There is of course nothing new about writers taking inspiration from the masterpieces of their predecessors and, by turn, creating their own key works – from West Side Story’s riff on Romeo and Juliet, to Jean Rhys’s anti-colonial riposte to Charlotte Brontë’s Jane Eyre by retelling the story of Antoinette Cosway in Wide Sargasso Sea, to the reshaping of George Bernard Shaw’s Pygmalion for Broadway and Hollywood in the form of My Fair Lady. (Cahal Milmo)
Yorkshire Live features the so-called Biarritz of Yorkshire: Scarborough.
Scarborough was once the Biarritz of Yorkshire.
It was an elegant, seaside resort with visitors as esteemed as the Brontë Sisters and Winston Churchill.

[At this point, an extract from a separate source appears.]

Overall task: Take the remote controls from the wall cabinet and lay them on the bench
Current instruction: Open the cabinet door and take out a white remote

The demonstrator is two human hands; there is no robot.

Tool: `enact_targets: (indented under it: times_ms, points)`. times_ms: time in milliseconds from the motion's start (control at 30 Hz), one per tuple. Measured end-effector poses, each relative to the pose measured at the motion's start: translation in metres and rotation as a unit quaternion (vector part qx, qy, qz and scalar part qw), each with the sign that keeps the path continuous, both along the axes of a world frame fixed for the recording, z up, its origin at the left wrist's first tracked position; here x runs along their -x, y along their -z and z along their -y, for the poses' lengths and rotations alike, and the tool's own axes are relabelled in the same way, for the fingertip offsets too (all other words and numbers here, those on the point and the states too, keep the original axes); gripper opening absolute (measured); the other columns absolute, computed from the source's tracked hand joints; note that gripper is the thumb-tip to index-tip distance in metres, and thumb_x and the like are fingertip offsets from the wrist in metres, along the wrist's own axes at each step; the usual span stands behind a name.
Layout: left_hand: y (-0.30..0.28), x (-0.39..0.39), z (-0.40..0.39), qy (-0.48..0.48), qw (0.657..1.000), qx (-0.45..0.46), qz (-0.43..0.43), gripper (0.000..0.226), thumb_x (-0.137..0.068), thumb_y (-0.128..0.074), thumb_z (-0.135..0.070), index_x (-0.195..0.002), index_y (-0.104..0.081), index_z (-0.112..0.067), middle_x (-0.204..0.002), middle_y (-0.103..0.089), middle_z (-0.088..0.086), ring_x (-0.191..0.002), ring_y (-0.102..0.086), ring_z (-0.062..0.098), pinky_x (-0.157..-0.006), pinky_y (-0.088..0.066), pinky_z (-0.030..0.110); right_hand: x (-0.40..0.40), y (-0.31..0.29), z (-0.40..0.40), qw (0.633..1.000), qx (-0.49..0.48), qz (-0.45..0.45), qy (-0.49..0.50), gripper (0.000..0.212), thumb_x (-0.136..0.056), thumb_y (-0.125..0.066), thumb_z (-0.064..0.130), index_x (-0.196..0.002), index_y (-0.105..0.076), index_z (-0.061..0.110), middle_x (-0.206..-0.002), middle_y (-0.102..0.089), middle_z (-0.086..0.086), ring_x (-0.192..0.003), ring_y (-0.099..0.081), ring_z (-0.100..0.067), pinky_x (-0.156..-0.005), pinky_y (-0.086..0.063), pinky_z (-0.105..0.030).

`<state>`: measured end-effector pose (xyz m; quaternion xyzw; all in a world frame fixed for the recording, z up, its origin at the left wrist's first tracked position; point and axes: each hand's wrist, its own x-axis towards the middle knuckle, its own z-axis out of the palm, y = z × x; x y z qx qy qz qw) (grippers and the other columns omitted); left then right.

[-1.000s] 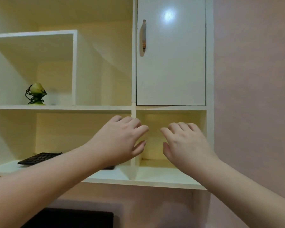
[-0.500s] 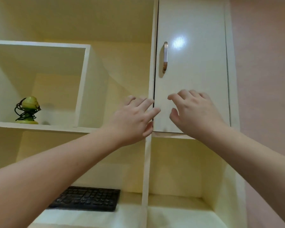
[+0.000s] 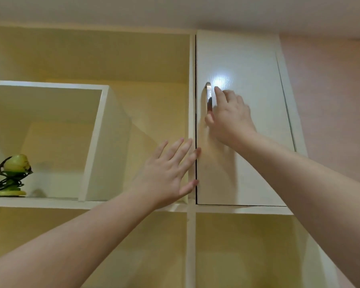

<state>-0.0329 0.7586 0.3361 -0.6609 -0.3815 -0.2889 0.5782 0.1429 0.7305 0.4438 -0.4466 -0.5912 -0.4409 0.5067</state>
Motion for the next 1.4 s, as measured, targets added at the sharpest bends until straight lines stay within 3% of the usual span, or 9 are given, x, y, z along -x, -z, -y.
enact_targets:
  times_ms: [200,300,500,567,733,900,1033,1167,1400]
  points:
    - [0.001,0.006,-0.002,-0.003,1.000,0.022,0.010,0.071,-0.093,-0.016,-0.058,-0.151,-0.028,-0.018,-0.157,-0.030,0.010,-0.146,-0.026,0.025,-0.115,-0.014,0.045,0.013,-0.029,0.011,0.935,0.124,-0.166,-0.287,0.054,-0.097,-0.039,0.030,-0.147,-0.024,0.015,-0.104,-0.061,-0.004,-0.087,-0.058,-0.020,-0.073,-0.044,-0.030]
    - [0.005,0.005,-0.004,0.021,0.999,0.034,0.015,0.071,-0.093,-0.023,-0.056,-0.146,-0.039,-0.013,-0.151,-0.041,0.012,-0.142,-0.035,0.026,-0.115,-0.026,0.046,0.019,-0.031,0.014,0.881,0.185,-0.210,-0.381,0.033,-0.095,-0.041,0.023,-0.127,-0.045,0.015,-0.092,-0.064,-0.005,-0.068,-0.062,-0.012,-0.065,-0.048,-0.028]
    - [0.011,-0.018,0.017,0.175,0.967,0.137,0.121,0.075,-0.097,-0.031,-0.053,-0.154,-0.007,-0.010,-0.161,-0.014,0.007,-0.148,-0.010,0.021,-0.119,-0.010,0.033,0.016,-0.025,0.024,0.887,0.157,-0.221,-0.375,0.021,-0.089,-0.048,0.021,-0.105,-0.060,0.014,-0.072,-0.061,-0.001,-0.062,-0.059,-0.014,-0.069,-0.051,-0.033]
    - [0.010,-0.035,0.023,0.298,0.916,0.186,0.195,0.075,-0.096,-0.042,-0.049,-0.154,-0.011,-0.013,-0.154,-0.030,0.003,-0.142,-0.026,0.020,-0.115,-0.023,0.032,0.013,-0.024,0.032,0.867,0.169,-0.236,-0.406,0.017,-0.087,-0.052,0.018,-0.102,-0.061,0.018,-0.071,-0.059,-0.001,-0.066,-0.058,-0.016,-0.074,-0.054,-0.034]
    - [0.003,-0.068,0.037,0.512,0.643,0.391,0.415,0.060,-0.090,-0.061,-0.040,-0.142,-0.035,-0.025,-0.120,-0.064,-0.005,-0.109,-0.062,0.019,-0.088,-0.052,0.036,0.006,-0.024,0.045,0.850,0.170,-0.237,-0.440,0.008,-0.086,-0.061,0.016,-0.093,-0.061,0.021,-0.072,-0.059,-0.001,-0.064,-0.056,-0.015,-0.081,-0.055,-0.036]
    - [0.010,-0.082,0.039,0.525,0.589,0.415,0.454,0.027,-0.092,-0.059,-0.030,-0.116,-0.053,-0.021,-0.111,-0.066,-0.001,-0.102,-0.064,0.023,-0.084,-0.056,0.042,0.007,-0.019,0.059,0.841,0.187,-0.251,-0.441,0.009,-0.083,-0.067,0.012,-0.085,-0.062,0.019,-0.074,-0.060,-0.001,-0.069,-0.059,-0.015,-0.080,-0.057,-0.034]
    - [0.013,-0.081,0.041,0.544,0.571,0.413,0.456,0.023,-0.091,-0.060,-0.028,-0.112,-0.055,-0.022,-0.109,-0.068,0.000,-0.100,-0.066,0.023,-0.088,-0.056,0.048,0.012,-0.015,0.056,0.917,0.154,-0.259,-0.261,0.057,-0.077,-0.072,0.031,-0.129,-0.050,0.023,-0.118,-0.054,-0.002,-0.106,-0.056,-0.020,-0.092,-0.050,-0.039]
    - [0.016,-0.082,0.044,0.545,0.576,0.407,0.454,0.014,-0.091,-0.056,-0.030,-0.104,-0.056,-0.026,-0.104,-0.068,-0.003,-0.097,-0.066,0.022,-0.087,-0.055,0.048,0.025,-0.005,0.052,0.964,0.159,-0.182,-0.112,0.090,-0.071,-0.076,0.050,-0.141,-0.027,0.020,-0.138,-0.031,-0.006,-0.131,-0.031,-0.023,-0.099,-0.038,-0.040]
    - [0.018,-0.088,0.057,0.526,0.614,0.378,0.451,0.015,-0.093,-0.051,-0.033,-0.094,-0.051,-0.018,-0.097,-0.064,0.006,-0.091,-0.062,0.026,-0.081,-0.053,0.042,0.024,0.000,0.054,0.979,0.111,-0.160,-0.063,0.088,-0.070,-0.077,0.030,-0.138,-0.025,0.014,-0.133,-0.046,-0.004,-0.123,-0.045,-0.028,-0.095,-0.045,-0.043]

Scarborough isn't as warm as Biarritz, although it is considerably drier than the French Atlantic city. The town remains one of, if not, the most popular Yorkshire seaside resort, alongside Whitby and Bridlington. (Dave Himelfield)
This contributor to Sunshine Coast Daily is not into the Bridgerton craze.
I realise Bridgerton is more Mills & Boon than Brontë, more Downton than Dickens and I'm sure it's very entertaining. But not for me. 
Book Riot shares Rory Gilmore's reading list which includes both Jane Eyre and Wuthering Heights. Medium has a long article 'Evaluating ALL the visual adaptations of Charlotte Brontë’s novel Jane Eyre'.